While Miss Hayes was at Bridgeport she gave, at Barnum's
request, a concert for the benefit of "Mountain Grove Cemetery," and the large
proceeds were devoted to the erection of the stone tower and gateway that now adorn the
entrance to that beautiful resting place of the dead. Barnum had bought the eighty acres
of land for this cemetery a few years before from several farmers. He had been in the
habit of tramping over it, gunning, and while thus engaged, had observed its admirable
fitness for the purposes of a cemetery.

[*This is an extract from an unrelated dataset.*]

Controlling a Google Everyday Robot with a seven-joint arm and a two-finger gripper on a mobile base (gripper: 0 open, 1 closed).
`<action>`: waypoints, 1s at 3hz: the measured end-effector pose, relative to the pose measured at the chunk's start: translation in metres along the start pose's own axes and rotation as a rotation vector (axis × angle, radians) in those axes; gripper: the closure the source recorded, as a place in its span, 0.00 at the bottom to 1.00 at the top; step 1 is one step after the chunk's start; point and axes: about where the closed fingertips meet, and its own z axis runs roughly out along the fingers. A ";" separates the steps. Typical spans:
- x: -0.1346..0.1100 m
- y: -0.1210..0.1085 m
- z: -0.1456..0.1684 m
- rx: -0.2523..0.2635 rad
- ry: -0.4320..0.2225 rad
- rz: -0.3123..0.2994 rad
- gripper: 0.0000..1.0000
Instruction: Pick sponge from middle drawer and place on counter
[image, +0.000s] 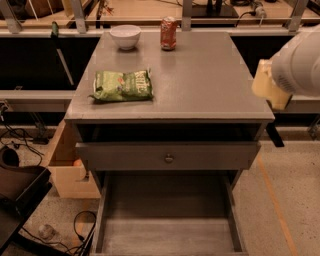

After the title deeds for the property were
secured, it was offered for a cemetery, and at a meeting of citizens, several lots were
subscribed for. enough. indeed, to cover the amount of the purchase money. Thus was begun
the "Mountain Grove Cemetery," which is now beautifully laid out and adorned
with many tasteful and costly monuments. Among these are Barnum's own substantial granite
monument, the family monuments of Harral, Bishop, Hubbell, Lyon, Wood, Loomis, Wordin,
Hyde, and others, and General Tom Thumb erected a tall marble shaft which is surmounted by
a life-size statue of himself. There is no more charming burial-ground in the whole
country; yet when the project was suggested, many persons preferred an intermural cemetery
to this rural resting-place for their departed friends; though now all concur in
considering it fortunate that this adjunct was secured to Bridgeport before the land could
be permanently devoted to other purposes.
Mr. Dion Boucicault also lectured at Bridgeport for the
benefit of this cemetery and Tom Thumb gave an entertainment for the same object. At
Barnum's request and under his management, Tom Thumb and his wife, and Commodore Nutt and
his wife, gave several exhibitions and entertainments for the benefit of the Bridgeport
Charitable Society, the Bridgeport Library, and other local institutions.